## Task description:
Take the line that contains "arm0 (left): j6" as the first line and the final line of the records as the last; return exactly those lines and the lines between.

━━━━━ Provided data

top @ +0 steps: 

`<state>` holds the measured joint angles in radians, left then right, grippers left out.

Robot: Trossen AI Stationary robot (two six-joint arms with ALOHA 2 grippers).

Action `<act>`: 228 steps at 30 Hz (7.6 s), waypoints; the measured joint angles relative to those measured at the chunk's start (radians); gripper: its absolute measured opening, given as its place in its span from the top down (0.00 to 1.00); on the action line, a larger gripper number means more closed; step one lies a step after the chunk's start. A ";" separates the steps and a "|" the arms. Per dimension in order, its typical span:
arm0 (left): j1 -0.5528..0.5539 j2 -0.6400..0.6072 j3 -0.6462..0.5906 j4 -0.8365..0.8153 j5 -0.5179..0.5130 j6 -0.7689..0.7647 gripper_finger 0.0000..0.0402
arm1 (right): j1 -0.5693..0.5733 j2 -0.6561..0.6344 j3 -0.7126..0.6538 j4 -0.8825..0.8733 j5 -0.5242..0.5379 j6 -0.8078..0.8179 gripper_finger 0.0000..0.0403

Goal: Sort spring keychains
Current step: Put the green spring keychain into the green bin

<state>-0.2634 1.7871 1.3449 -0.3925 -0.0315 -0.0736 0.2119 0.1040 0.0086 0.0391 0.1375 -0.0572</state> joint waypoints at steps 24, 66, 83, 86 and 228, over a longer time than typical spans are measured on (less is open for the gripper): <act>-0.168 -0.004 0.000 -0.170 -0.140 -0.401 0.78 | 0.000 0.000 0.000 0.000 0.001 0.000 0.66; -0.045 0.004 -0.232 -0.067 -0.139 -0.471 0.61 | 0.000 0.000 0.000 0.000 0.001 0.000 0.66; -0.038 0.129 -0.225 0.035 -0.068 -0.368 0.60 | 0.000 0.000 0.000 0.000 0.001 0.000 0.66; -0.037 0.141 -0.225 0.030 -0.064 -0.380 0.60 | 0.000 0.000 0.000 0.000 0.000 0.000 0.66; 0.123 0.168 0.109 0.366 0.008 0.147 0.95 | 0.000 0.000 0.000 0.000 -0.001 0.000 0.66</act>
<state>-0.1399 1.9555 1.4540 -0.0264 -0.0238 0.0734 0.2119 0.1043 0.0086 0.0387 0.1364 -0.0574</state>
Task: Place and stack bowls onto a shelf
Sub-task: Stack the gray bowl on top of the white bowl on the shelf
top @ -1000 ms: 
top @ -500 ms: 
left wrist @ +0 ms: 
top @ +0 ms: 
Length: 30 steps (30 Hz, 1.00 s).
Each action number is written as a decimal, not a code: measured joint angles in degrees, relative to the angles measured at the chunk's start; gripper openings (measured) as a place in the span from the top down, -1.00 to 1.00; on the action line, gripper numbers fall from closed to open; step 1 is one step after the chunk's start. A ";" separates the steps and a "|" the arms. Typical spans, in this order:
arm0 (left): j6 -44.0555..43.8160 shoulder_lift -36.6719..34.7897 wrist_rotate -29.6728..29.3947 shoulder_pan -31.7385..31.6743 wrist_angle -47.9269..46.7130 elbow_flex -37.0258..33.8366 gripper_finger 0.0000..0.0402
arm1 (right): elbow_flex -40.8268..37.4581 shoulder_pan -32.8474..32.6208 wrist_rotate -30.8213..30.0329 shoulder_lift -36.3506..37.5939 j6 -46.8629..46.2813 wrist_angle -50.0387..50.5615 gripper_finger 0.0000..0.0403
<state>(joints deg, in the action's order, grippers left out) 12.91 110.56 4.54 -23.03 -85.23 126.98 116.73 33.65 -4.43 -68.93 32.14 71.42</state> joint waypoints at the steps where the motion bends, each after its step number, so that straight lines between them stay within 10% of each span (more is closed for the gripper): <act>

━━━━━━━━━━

## Written reply:
arm0 (left): j6 -44.0555..43.8160 shoulder_lift -36.6719..34.7897 wrist_rotate -29.6728..29.3947 shoulder_pan -31.7385..31.6743 wrist_angle -47.9269..46.7130 elbow_flex -37.0258..33.8366 gripper_finger 0.0000..0.0402
arm1 (right): elbow_flex -40.8268..37.4581 shoulder_pan -32.8474..32.6208 wrist_rotate -30.8213..30.0329 shoulder_lift -36.3506..37.5939 j6 -46.8629..46.2813 wrist_angle -50.0387..50.5615 gripper_finger 0.0000..0.0403
<state>(joints deg, in the action's order, grippers left out) 12.91 110.56 4.54 -23.03 -85.23 126.98 116.73 33.65 -4.43 -68.93 32.14 71.42</state> joint waypoints at the steps where the motion bends, each after its step number, so that straight lines between them stay within 10% of each span (more is closed for the gripper): <act>

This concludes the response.